Low Heat Capacity 3D Hollow Microarchitected Reactors for Thermal and Fluid Applications

Abstract

Lightweight reactor materials that simultaneously possess low heat capacity and large surface area are desirable for various applications such as catalytic supports, heat exchangers, and biological scaffolds. However, they are challenging to satisfy this criterion originating from their structural property in most porous cellular solids. Microlattices have great potential to resolve this issue in directing transport phenomena because of their hierarchically ordered design and controllable geometrical features such as porosity, specific surface, and tortuosity. In this study, we report hollow ceramic microlattices comprising a 10 µm thick hollow nickel oxide beam in an octet-truss architecture with low heat capacity and high specific surface area.
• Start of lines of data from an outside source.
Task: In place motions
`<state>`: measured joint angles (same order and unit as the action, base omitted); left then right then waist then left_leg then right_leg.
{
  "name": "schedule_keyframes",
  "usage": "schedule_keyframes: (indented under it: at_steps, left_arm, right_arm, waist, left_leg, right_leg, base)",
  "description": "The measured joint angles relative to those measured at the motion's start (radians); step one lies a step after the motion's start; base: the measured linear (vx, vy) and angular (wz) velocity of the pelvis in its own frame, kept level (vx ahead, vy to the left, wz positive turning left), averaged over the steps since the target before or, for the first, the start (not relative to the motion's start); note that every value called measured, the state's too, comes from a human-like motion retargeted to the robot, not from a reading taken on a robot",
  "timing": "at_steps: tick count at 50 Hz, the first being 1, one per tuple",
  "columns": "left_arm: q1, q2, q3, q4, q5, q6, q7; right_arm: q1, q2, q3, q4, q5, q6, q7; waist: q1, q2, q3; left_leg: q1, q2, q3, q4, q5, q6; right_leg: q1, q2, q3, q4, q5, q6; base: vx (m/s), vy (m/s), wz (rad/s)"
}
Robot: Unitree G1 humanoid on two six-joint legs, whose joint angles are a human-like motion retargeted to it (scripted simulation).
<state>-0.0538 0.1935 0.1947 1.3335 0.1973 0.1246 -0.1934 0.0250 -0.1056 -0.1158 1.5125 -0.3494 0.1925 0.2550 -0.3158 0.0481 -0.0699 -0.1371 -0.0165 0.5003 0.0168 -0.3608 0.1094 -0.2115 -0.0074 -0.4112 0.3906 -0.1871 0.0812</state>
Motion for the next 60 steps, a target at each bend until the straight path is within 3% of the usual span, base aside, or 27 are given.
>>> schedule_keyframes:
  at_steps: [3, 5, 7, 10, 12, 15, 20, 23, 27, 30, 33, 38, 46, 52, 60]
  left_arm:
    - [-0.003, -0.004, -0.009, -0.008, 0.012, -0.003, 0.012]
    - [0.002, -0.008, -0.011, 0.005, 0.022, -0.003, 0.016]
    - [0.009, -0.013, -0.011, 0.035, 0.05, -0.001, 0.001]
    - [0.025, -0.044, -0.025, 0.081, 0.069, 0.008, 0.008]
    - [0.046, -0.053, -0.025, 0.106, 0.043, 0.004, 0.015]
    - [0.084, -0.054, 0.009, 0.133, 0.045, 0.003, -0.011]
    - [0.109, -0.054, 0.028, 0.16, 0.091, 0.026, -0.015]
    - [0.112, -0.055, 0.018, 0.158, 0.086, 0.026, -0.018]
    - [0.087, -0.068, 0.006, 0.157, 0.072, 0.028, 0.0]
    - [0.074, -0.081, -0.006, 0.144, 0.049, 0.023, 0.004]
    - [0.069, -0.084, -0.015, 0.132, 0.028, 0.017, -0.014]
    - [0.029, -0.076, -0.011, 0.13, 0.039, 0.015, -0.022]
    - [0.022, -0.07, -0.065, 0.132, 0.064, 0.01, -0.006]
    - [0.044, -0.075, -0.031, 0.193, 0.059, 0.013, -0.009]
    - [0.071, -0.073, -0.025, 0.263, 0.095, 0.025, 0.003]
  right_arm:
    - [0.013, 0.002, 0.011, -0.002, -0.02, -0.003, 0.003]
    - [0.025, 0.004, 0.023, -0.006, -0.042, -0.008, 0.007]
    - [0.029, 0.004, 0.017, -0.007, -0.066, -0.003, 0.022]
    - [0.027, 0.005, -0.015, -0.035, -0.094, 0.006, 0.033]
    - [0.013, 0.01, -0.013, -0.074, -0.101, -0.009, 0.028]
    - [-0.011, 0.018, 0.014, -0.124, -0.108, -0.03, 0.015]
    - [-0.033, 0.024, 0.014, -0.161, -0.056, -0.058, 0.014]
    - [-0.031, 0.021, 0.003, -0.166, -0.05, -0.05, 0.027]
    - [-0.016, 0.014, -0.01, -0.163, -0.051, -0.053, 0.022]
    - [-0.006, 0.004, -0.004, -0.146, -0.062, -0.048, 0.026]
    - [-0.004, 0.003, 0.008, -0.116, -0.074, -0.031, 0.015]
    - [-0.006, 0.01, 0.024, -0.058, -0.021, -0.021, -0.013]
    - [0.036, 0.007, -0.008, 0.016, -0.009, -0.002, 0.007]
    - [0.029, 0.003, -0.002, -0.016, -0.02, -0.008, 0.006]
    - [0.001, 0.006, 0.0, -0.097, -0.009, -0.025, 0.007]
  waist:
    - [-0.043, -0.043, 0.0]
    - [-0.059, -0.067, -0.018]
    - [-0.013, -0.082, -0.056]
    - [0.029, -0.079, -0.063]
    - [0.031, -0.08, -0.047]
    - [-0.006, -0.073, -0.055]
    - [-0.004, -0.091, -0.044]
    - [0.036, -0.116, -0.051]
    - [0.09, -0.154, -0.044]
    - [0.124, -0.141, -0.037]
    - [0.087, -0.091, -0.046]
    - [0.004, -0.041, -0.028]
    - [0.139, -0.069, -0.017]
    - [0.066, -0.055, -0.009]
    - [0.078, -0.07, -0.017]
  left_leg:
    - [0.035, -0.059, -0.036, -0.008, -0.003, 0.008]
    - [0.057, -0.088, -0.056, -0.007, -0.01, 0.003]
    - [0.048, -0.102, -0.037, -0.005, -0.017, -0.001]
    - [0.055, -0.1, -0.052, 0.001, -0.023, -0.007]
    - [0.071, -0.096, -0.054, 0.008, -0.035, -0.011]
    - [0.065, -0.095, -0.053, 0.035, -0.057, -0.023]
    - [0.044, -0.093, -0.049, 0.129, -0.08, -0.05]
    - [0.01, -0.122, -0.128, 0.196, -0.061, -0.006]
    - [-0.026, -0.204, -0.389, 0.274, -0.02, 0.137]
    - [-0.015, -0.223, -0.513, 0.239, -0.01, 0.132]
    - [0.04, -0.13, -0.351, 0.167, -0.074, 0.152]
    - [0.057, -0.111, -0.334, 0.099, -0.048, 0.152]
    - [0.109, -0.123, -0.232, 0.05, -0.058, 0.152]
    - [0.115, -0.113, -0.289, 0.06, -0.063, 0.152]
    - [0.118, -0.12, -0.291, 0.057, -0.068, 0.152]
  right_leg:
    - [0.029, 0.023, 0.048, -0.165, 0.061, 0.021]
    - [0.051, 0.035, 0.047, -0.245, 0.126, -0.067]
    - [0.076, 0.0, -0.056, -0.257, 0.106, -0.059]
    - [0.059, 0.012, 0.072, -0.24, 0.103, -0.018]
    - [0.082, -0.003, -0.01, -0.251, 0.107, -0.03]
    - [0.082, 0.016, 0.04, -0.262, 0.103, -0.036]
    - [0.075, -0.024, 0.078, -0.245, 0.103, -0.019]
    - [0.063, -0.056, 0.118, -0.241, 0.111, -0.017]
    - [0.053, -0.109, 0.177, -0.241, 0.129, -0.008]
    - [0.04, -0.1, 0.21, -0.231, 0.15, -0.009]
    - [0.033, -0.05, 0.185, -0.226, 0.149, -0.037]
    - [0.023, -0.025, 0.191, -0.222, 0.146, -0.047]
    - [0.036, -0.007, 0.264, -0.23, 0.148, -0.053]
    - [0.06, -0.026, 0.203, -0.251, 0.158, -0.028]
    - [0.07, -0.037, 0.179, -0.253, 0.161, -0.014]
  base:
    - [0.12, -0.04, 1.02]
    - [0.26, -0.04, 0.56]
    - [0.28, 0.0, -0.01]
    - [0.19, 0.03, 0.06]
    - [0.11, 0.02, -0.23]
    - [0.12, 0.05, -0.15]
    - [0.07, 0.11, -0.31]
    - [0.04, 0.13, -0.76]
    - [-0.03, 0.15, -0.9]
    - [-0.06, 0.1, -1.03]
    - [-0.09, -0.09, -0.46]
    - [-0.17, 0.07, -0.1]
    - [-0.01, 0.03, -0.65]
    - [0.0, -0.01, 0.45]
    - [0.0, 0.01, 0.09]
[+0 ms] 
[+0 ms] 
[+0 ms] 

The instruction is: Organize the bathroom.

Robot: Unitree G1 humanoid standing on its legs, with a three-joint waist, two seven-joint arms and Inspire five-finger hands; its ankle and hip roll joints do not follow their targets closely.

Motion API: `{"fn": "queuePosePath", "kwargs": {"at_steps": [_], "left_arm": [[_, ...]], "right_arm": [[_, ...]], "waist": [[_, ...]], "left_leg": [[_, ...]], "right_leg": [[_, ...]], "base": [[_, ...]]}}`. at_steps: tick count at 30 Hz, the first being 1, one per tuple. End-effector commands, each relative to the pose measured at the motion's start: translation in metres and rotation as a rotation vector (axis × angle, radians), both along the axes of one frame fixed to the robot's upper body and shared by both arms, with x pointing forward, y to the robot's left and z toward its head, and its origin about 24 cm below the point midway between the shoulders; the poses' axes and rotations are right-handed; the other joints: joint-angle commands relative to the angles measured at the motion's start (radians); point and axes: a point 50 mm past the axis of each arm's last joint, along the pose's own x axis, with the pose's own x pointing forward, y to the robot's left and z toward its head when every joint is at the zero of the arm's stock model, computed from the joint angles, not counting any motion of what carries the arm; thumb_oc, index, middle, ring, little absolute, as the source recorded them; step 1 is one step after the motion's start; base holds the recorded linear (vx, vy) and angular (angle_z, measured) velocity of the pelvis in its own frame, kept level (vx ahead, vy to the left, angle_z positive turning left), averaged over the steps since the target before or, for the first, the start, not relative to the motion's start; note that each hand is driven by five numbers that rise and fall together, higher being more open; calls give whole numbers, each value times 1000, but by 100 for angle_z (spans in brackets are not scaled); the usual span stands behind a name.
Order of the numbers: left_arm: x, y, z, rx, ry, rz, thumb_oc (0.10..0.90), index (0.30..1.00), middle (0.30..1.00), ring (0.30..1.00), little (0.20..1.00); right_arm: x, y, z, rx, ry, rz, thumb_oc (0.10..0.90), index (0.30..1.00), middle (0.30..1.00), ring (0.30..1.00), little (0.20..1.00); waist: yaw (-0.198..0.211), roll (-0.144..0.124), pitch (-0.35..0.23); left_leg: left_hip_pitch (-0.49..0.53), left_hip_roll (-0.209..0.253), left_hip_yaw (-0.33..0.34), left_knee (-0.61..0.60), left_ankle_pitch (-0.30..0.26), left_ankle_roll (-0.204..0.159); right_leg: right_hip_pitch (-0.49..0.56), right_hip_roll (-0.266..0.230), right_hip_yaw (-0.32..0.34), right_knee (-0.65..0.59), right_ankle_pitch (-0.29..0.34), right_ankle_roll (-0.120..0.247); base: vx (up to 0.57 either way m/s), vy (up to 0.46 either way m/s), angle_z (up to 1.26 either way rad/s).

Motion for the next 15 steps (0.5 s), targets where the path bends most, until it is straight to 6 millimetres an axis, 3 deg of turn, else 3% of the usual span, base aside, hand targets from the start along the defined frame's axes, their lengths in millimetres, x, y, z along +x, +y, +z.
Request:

Our microarchitected reactors exhibited a low heat capacity for a rapid thermal response with a small Biot number (Bi << 1) and large intertwined surface area for homogeneous flow mixing and chemical reactions, which made them ideal candidates for various energy applications. The hollow ceramic microlattice was fabricated by digital light three-dimensional (3D) printing, composite electroless plating, polymer removal, and subsequent thermal annealing. The transient thermal response and fluidic properties of the 3D-printed microstructures were experimentally investigated using a small-scale thermal and fluid test system, and analytically interpreted using simplified models. Our findings indicate that hollow microarchitected reactors provide a promising platform for developing multifunctional materials for thermal and fluid applications.